**Goal of the exercise**
Copy the entire listing, down to the final line, exactly.

**Data block**
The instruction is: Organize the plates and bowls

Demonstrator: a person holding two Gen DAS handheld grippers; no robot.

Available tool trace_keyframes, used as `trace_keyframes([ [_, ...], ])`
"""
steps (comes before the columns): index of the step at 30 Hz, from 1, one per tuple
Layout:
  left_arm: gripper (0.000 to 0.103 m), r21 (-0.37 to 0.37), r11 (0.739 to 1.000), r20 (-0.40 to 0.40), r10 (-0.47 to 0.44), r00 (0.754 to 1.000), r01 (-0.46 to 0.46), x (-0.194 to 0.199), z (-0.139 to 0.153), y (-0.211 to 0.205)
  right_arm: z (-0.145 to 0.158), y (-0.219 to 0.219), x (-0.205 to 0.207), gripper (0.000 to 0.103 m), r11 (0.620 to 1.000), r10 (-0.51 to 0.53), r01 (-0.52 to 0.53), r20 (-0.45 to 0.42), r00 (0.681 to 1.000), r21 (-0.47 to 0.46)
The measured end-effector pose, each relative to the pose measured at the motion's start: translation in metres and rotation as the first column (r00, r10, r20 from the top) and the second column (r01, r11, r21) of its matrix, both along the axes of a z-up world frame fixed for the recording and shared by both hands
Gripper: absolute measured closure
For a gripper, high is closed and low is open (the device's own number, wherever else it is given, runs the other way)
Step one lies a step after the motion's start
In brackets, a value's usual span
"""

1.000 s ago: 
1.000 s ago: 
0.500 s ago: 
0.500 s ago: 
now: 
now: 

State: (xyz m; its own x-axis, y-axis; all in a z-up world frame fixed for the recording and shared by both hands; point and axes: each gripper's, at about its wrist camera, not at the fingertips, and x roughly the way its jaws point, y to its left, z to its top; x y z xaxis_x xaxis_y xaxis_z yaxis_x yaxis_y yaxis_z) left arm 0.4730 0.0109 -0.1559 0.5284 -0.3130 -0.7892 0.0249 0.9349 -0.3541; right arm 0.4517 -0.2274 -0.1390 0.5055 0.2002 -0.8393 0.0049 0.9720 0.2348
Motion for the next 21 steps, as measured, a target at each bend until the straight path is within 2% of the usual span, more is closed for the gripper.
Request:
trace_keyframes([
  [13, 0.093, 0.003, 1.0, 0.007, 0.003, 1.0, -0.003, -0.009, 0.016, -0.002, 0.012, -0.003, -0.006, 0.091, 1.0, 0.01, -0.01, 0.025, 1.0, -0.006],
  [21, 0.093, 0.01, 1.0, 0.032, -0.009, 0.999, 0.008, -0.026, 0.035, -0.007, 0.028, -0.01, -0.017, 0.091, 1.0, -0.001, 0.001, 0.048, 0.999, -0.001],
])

**Task result**
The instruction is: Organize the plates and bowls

Demonstrator: a person holding two Gen DAS handheld grippers; no robot.

Available tool trace_keyframes, used as `trace_keyframes([ [_, ...], ])`
"""
steps (comes before the columns): index of the step at 30 Hz, from 1, one per tuple
Layout:
  left_arm: gripper (0.000 to 0.103 m), r21 (-0.37 to 0.37), r11 (0.739 to 1.000), r20 (-0.40 to 0.40), r10 (-0.47 to 0.44), r00 (0.754 to 1.000), r01 (-0.46 to 0.46), x (-0.194 to 0.199), z (-0.139 to 0.153), y (-0.211 to 0.205)
  right_arm: z (-0.145 to 0.158), y (-0.219 to 0.219), x (-0.205 to 0.207), gripper (0.000 to 0.103 m), r11 (0.620 to 1.000), r10 (-0.51 to 0.53), r01 (-0.52 to 0.53), r20 (-0.45 to 0.42), r00 (0.681 to 1.000), r21 (-0.47 to 0.46)
The measured end-effector pose, each relative to the pose measured at the motion's start: translation in metres and rotation as the first column (r00, r10, r20 from the top) and the second column (r01, r11, r21) of its matrix, both along the axes of a z-up world frame fixed for the recording and shared by both hands
Gripper: absolute measured closure
For a gripper, high is closed and low is open (the device's own number, wherever else it is given, runs the other way)
Step one lies a step after the motion's start
In brackets, a value's usual span
"""

1.000 s ago: 
1.000 s ago: 
0.500 s ago: 
0.500 s ago: 
now: 
now: 

State: (xyz m; its own x-axis, y-axis; all in a z-up world frame fixed for the recording and shared by both hands; point and axes: each gripper's, at about its wrist camera, not at the fingertips, and x roughly the way its jaws point, y to its left, z to its top; x y z xaxis_x xaxis_y xaxis_z yaxis_x yaxis_y yaxis_z) left arm 0.4730 0.0109 -0.1559 0.5284 -0.3130 -0.7892 0.0249 0.9349 -0.3541; right arm 0.4517 -0.2274 -0.1390 0.5055 0.2002 -0.8393 0.0049 0.9720 0.2348
Motion for the next 21 steps, as measured, a target at each bend until the straight path is within 2% of the usual span, more is closed for the gripper.
Request:
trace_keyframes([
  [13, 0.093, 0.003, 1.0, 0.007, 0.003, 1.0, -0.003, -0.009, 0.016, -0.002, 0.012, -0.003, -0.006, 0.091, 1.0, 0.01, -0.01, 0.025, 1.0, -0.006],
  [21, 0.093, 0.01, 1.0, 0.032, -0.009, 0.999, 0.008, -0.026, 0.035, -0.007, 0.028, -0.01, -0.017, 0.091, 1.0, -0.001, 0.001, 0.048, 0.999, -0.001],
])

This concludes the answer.